Alcabalas (7 al 14 de abril 2006)

“Alcabala” es una palabra de origen árabe. Según la Real Academia de la Lengua, su acepción inicial se refería a un impuesto que debía ser cancelado durante la época colonial en toda operación de compra, venta o permuta. La cantidad a pagar variaba según fuesen las necesidades del momento en cada uno de los reinos.
La alcabala también se aplicaba para todos aquellos géneros que los forasteros querían introducir o importar en alguna comarca. Si el dueño de estos bienes no hacía el pago, entonces no podía pasar el punto de control que generalmente era colocado en las cercanías de los puertos.
Por alguna circunstancia, en Latinoamérica el término pasó a denominar también al punto de control como tal. Con frecuencia escuchamos a alguien decir que los policías “instalaron una alcabala” en tal o cual vía. Entonces, nos figuramos que en ese lugar estarán las patrullas, los conos fosforescentes y los uniformados, verificando el paso de los transeúntes o conductores.
Las alcabalas son conocidas en inglés como “roadblocks” o “checkpoints”. En Estados Unidos, sirven mayoritariamente como mecanismo de control para quienes manejan en estado de ebriedad. Debido a ello, son colocadas en los lugares y en las horas en las que se supone transitan individuos bajo la influencia de bebidas alcohólicas. Y lo que es más sorprendente: son procedimientos anunciados a la ciudadanía. Esto con la finalidad de prevenir conductas peligrosas. Igualmente, son instaladas cuando se supone que un delincuente intenta trasponer los límites de un estado.
En Latinoamérica la práctica de las alcabalas fue instituida por policías de inspiración militar, que seguían el modelo de la Benemérita española o de los carabineros italianos. Tales organizaciones tuvieron o tienen también atribuciones de resguardo aduanero o fronterizo. En tales ambientes, los puntos de control son cosa cotidiana.
Una alcabala simboliza el control del territorio. Los funcionarios se colocan en el lugar y revisan a cuanta persona pasa por allí. En torno a ella se genera a menudo un embotellamiento que molesta a los transeúntes. Por eso es que estos procedimientos policiales o militares deben ser dosificados y deben tener un propósito muy bien definido, pues al ser practicados de manera indiscriminada terminan por exasperar a la población y colocarla en contra de la autoridad.
Al tener clara la finalidad de la alcabala se plantean también en forma lógica algunos aspectos procedimentales. Si, como en Estados Unidos, la idea es aminorar la presencia en las calles de conductores ebrios, la publicidad de la alcabala es muy importante. Su presencia se anuncia con horas o días de antelación, y en el momento de su ejecución se colocan luces y conos luminosos que pueden ser vistos a distancia. Pero a veces el propósito es pescar a un delincuente en una zona determinada. Entonces, la rapidez en la actuación de los funcionarios es muy importante. En este caso, no hay anuncio previo.

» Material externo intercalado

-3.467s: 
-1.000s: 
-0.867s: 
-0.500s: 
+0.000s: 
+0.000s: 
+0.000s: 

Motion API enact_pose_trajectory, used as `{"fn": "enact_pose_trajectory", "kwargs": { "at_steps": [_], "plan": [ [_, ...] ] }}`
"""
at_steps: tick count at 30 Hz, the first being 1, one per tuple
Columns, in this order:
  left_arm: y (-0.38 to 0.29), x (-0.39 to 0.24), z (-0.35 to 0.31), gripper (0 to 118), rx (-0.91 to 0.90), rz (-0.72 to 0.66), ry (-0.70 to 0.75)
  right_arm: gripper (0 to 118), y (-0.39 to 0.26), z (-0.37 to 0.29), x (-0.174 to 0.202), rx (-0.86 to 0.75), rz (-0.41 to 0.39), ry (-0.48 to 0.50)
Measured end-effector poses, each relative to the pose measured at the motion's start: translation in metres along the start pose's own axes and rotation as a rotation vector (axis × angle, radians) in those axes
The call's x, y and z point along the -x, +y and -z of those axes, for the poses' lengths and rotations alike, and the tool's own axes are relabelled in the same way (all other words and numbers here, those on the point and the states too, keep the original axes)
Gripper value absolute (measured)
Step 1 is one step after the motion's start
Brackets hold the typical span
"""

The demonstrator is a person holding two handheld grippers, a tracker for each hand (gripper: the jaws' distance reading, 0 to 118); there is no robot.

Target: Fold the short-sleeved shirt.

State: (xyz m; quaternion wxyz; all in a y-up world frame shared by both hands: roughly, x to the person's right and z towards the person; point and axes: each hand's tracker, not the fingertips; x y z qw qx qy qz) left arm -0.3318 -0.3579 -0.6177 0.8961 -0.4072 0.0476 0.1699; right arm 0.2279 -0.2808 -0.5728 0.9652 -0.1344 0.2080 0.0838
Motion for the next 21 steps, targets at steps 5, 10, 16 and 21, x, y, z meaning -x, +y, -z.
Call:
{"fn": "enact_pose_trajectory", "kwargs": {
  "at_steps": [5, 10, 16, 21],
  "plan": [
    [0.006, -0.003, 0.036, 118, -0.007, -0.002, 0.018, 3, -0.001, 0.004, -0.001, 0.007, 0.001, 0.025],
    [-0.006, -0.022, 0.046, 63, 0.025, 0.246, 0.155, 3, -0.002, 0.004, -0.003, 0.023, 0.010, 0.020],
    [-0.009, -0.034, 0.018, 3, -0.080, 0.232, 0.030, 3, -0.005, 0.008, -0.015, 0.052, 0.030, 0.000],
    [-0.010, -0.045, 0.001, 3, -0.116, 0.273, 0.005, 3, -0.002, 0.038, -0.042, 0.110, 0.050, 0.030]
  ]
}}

Lo que no puede hacer un funcionario de alcabala es ocultar o disimular lo que hace y el organismo al cual pertenece. La ciudadanía tiene en todo caso el derecho de saber quién está asomándose por la ventana de su automóvil o registrándolo. Aún así, la constitucionalidad de estos procedimientos es discutible, pues el automóvil es una propiedad privada, y para hacer un cateo en su interior debería necesitarse una orden tribunalicia emitida con antelación.
No obstante, es cuestionable la efectividad de las alcabalas, fijas o móviles. Su ejecución implica una utilización exhaustiva del personal policial o militar. Saquemos cuentas: si los agentes trabajan en turnos de 12 horas contínuas, con 24 horas de descanso, será necesario multiplicar por tres el tamaño del contingente. Una alcabala por regla general tiene 4 uniformados. Por lo tanto, para que tenga alguna permanencia será necesario disponer de 12.
¿Vale la pena utilizar así todo este recurso humano? Como se dijo más arriba, eso depende del propósito trazado por los jefes policiales. A veces, la idea es simplemente hacer un acto de presencia, para que la gente crea que cuenta con vigilancia de los organismos de seguridad. Pero si los funcionarios apostados en una alcabala no cuentan con medios de movilización ni tecnologías de comunicación, su efectividad disminuirá considerablemente. Hoy en día, la alcabala no debe ser concebida como un punto solitario en el camino, sino como parte de un sistema en el cual (como lo sugiere la idea) participan otras alcabalas o mecanismos de control. De esta forma, lo que a una se le escapa, la otra lo detecta.